Este truque é apresentado nos primeiros minutos de jogo, mas os produtores vão acrescentando pormenores a bom ritmo: um movimento que permite passar através de sombras fininhas, ou até a capacidade para mudar a origem da luz (como projetores, candieiros e holofotes), de forma a diminuir, alargar ou simplesmente mudar a posição das sombras, criando novas plataformas. Eventualmente até podem levar objetos para o mundo das sombras.
Estas mecânicas são utilizadas de forma faseada, o que mantém a experiência interessante durante todo o jogo. Uma lanterna presa a uma bicicleta resulta numa série de engrenagens massivas na parede, suportadas por plataformas (os pedais). Outro exemplo brilhante é o modelo do sistema solar num planetário, que resulta num puzzle desafiante, enquanto tentam alinhar as sombras para mover um objeto.
Existem outras elaborações igualmente únicas e originais, que preferimos não estragar ao contá-las aqui, até porque a experiência é curta. Contrast é um jogo que merece ser experienciado, embora não seja um que possamos exatamente recomendar, devido a uma série de problemas evidentes.
O controlo sobre a protagonista não é perfeito, longe disso.

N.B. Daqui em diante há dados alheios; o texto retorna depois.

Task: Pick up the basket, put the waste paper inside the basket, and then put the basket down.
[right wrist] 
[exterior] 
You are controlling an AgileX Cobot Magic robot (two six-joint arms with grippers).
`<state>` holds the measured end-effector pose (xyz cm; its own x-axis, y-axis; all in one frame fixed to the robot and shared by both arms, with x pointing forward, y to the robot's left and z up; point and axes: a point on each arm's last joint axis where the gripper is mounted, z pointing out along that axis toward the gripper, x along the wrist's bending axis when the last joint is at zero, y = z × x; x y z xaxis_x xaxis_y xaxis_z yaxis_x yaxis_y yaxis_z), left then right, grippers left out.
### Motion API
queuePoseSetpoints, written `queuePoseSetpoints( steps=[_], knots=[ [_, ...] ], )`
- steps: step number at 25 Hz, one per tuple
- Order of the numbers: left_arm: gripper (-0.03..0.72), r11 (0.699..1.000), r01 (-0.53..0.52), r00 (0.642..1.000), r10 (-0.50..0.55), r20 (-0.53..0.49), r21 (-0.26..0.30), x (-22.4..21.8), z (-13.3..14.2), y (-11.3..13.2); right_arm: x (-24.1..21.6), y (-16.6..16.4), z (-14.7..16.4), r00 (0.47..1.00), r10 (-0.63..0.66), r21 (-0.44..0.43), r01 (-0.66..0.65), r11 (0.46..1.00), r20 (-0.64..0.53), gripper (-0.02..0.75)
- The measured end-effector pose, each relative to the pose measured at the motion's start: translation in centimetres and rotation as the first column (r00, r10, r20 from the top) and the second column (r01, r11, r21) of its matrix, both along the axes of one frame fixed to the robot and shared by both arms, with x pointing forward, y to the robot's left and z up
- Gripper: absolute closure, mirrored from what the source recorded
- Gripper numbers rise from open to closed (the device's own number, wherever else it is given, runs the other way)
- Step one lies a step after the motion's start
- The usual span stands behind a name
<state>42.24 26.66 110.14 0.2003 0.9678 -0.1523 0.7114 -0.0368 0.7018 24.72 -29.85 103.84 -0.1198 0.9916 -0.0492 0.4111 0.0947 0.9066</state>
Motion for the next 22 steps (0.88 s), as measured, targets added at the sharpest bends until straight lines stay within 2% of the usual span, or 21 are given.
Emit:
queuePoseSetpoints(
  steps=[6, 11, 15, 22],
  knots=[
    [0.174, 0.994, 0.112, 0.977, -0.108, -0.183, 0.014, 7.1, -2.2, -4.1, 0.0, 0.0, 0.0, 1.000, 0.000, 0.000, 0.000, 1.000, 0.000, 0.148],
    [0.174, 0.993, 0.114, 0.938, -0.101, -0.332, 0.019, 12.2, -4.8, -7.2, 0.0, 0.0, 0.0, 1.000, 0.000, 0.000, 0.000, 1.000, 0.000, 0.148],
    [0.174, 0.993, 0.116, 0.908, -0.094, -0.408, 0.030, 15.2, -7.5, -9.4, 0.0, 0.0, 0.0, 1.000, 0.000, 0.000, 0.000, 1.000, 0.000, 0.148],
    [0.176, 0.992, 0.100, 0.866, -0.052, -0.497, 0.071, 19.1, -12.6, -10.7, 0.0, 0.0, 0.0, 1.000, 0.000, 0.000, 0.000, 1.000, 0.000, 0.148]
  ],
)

Parece leve como uma pena, o que até funciona bem no mundo 2D das sombras. Contudo, no mundo "real", este controlo complica imenso a jogabilidade. Parece que Dawn está equipada com patins. Não existe qualquer sensação de peso no seu movimento e nos seus saltos. Este problema não chega a ser grave, já que a maior parte das secções de plataformas acontecem no mundo das sombras, mas prejudica a experiência.

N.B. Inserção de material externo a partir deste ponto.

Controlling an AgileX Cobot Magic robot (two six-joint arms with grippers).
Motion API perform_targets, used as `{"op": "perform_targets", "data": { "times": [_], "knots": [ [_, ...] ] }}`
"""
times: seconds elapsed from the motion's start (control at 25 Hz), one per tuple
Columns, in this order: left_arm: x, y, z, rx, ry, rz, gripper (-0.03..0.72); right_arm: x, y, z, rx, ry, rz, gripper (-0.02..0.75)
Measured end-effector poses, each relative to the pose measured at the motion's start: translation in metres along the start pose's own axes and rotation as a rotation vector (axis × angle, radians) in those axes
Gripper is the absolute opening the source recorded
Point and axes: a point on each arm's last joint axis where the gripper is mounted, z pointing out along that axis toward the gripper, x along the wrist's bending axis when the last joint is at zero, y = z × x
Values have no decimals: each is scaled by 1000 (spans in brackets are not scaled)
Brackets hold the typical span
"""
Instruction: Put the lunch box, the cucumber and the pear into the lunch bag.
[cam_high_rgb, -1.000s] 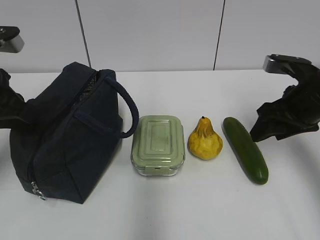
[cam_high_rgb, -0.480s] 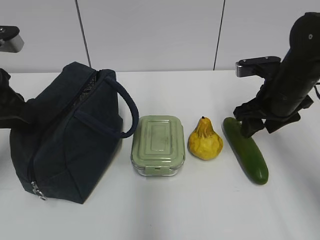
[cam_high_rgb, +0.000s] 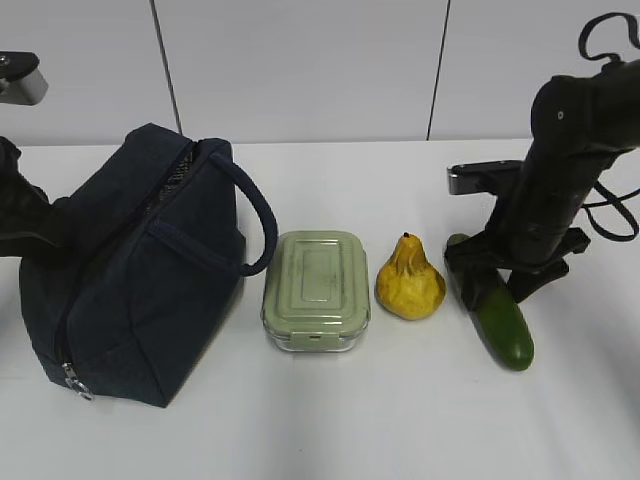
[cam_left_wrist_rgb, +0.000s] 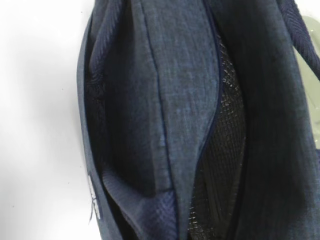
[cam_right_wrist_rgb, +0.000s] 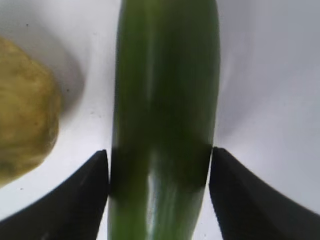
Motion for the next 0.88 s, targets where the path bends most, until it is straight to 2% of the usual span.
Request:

Pior ainda, existem muitas animações defeituosas, onde objetos e a própria Dawn "deslizam" de forma a se ajustarem ao cenário. Um processo rude, sobretudo para os dias de hoje. E considerando que jogámos na versão de PlayStation 4, não deixa de ser estranho encontrar uma fluidez tão inconstante em Contrast. Possivelmente é o jogo com pior optimização no lançamento da PS4.
Quando à longevidade do jogo, é obviamente curta. Ou melhor, considerando que é um título digital, de baixo preço, a longevidade está dentro do que é esperado, mas gostaríamos de ter visto mais puzzles com as sombras. Os puzzles nunca são muito desafiantes e os colecionáveis estão quase sempre à vista, facilmente recolhidos e nunca incentivando à exploração.

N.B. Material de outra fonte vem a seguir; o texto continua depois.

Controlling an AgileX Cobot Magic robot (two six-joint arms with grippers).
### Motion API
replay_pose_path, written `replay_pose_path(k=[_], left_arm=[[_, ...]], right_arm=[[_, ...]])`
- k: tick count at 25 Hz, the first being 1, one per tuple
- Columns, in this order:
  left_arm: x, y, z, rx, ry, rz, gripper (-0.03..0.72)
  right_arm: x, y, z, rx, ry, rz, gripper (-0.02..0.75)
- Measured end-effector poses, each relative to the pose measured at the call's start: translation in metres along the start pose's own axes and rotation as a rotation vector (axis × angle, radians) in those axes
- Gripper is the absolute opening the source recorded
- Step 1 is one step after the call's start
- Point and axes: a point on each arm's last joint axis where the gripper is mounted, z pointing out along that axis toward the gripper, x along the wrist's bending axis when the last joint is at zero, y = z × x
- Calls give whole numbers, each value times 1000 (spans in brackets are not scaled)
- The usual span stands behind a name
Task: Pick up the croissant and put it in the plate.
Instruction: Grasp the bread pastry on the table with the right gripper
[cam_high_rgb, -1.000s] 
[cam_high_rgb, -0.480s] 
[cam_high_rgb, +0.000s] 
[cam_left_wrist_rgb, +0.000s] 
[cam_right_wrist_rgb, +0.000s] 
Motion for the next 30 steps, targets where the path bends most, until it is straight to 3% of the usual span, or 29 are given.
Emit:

Contrast termina de forma tão ambígua - e ambiciosa - como começa, mas sem o impacto de emoções que outros contemporâneos digitais alcançaram. É difícil afastar a sensação de que devia haver mais. Se estão dispostos a ultrapassar os controlos defeituosos e preferem um mistério a uma resposta clara, então podem vir a apreciar Contrast, mesmo considerando que o conceito e a execução nunca chegam a ser tão geniais como podiam ter sido.